High-schoolers get taste of STEM-related careers during summer 'HYPOTHEkids' program
The next generation of scientists, engineers and technology entrepreneurs has more than a few bright ideas.
Among them is an LED lighting source for rural villages in underdeveloped countries and a water-based fluid that would help regulate babies' body temperature.
Those concepts and others were developed by the more than two dozen high schoolers who participated in an intense summer program that challenged them to tackle global health problems.
Students also developed a mosquito repellent, to be used where malaria is endemic, and a "jam" to aid in removing babies from the birth canal.
"It's amazing to see something you built with your own hands from the ground up," said Arif Mahmud, 16, a rising senior at Brooklyn Technical High School, who added the program sparked his interest in science, technology, engineering and math — the so-called STEM fields. The summer lab was one program being pushed by the nonprofit HYPOTHEkids, a spin-off of Harlem Biospace, the touted tech incubator on W. 127th St.
"The idea is to get more minorities into STEM majors," said Christine Kovich, the Harlem Biospace co-founder. "Minorities are largely underrepresented."
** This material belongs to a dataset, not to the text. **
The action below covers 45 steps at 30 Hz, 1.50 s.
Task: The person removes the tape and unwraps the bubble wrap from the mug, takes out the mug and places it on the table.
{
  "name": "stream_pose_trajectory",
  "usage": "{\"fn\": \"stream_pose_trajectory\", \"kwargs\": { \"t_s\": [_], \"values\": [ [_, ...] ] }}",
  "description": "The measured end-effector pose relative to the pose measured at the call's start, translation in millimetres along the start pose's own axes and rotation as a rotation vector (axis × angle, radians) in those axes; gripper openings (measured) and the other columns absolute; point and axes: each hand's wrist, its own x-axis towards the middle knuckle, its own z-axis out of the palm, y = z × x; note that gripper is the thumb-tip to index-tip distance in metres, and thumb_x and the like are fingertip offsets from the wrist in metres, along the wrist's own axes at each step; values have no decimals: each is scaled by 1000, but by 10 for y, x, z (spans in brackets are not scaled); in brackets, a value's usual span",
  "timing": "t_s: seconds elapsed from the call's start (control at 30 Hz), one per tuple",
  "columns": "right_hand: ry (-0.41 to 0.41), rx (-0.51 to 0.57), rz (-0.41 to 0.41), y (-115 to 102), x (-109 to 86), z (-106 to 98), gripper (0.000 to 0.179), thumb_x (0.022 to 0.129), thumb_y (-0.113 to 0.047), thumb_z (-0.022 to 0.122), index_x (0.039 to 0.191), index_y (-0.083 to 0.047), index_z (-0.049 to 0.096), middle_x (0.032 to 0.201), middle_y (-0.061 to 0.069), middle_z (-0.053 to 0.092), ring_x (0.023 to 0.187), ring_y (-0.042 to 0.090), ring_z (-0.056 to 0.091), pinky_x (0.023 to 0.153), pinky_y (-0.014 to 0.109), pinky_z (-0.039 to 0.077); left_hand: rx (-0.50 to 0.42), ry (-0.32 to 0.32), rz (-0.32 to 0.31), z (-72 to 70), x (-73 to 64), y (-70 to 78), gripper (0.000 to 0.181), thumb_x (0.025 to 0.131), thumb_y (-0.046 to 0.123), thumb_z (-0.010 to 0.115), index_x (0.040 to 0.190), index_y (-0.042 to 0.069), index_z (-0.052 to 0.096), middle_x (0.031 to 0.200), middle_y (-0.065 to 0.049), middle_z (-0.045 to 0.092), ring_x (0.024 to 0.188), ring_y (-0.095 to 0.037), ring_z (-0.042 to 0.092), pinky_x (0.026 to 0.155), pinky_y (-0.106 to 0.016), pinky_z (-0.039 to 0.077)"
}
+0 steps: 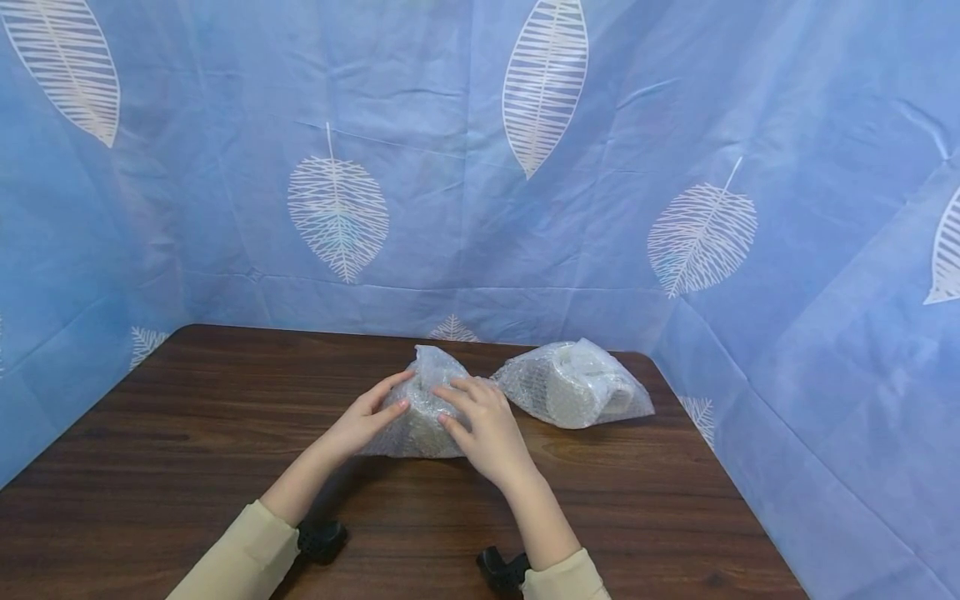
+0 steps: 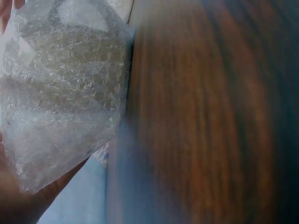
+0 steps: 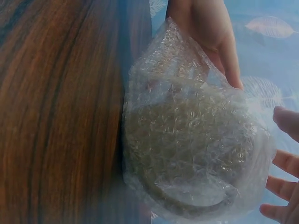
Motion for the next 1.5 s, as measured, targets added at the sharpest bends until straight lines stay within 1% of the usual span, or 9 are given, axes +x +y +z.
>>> {"fn": "stream_pose_trajectory", "kwargs": {
  "t_s": [0.17,0.37,0.53,0.63,0.77,0.93,1.13,1.37,1.5],
  "values": [
    [-44,-106,-40,-43,3,4,42,91,-22,68,132,-23,60,127,8,56,124,33,46,101,66,26,6,8,7,18,-2,-1,53,102,19,49,149,5,31,154,-19,21,141,-39,15,106,-63,21],
    [-131,-236,-18,-142,13,-11,44,95,-29,62,138,-32,54,118,2,53,116,25,49,99,68,26,-7,-5,9,24,-8,3,53,102,19,49,150,5,30,155,-19,20,141,-38,14,106,-62,20],
    [-142,-325,-12,-193,39,3,45,94,-28,64,137,-35,54,113,1,53,111,25,51,96,71,28,-12,-14,9,35,-7,2,54,102,20,49,150,6,30,155,-18,18,142,-38,13,107,-62,18],
    [-128,-358,-28,-188,46,19,44,92,-26,66,135,-34,57,108,0,54,106,24,53,92,68,35,-7,-11,12,43,-7,6,54,102,20,49,150,6,30,155,-18,19,142,-38,13,107,-62,18],
    [-99,-358,-46,-167,48,28,37,89,-24,70,126,-29,64,103,0,56,94,22,57,88,63,40,-3,-5,14,49,-8,7,53,102,19,50,150,5,31,155,-19,19,141,-39,14,106,-63,20],
    [-72,-333,-61,-147,47,35,25,85,-22,75,110,-23,69,100,1,58,83,21,61,86,65,42,-7,1,8,51,-14,16,53,102,19,50,150,5,31,155,-19,20,141,-39,15,105,-63,23],
    [-60,-305,-88,-135,45,51,19,82,-18,77,99,-20,68,98,2,58,76,17,59,71,38,51,3,2,-2,54,-8,-7,52,102,18,50,149,6,32,155,-19,20,141,-40,16,103,-63,26],
    [-43,-301,-129,-151,47,56,12,83,-15,76,91,-19,67,96,2,58,71,15,58,61,28,50,8,17,-3,74,94,-276,53,102,23,50,150,12,32,156,-16,19,141,-37,16,104,-63,26],
    [-52,-300,-137,-161,47,47,11,83,-14,76,91,-19,69,96,3,58,71,14,58,59,26,49,5,25,2,70,105,-327,53,101,26,52,150,16,34,156,-13,21,141,-35,17,103,-62,27]
  ]
}}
African Americans make up 3% of the STEM workforce and women make up 24%, according to the National Science Foundation.
Experts picked two of the six projects — the LED lighting and the baby warmer — to be developed at Harlem Biospace.
The program, which kicked off in mid-July, was held at the Department of Biomedical Engineering at Columbia University and led by Columbia Prof. Aaron Kyle.
"We wanted to train our students in this sort of work and have these sort of foundational skills and being able to apply the knowledge to a problem," said Kyle.